# What you have to do:
Give again, exactly as written, each line of the material below starting at the line that contains "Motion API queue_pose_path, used" and ending at the line that contains "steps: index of". Both ends count, and no other line does.

◆ ◆ ◆

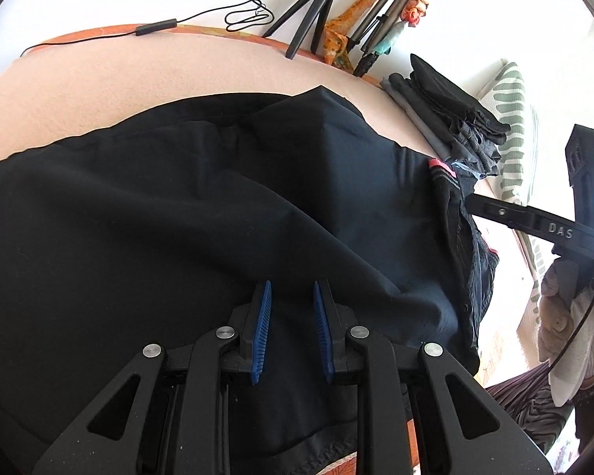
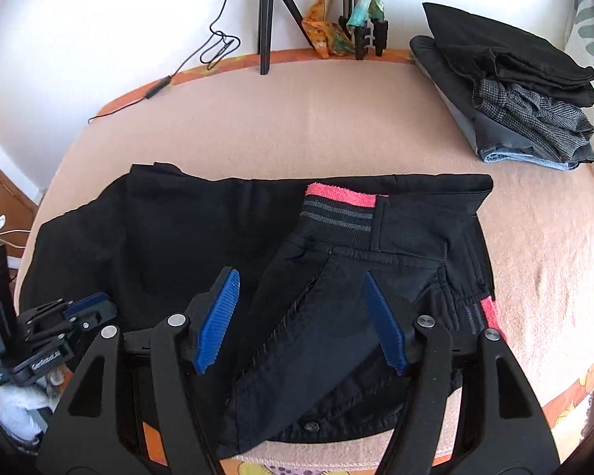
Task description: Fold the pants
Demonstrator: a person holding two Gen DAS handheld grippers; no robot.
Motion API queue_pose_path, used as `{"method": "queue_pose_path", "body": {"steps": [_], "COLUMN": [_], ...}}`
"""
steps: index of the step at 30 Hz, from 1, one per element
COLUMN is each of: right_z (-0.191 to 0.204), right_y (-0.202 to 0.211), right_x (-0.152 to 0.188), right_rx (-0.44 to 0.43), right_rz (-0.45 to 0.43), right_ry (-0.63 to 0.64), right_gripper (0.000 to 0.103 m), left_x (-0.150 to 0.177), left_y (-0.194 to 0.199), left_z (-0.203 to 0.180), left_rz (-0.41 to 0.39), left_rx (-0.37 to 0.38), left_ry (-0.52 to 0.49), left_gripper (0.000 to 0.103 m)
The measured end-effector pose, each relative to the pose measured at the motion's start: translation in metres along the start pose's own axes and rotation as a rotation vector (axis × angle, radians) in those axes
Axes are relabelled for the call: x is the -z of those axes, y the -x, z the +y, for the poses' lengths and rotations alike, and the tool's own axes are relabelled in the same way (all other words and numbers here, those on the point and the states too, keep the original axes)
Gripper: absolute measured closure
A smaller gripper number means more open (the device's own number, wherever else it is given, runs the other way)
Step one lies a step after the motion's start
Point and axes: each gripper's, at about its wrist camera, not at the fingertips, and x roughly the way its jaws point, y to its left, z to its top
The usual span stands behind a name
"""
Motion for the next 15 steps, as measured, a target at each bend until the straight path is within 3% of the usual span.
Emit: {"method": "queue_pose_path", "body": {"steps": [8,13,15], "right_z": [0.026,0.028,0.024], "right_y": [-0.048,-0.057,-0.058], "right_x": [0.002,0.003,0.001], "right_rx": [0.157,0.168,0.146], "right_rz": [0.098,0.113,0.107], "right_ry": [0.093,0.12,0.099], "right_gripper": [0.036,0.036,0.044], "left_x": [-0.003,-0.003,-0.002], "left_y": [-0.002,0.0,0.0], "left_z": [0.004,0.006,0.006], "left_rz": [-0.003,-0.005,-0.008], "left_rx": [0.018,0.022,0.022], "left_ry": [0.037,0.036,0.034], "left_gripper": [0.083,0.083,0.083]}}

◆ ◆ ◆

# Solution for this exercise:
Motion API queue_pose_path, used as `{"method": "queue_pose_path", "body": {"steps": [_], "COLUMN": [_], ...}}`
"""
steps: index of the step at 30 Hz, from 1, one per element

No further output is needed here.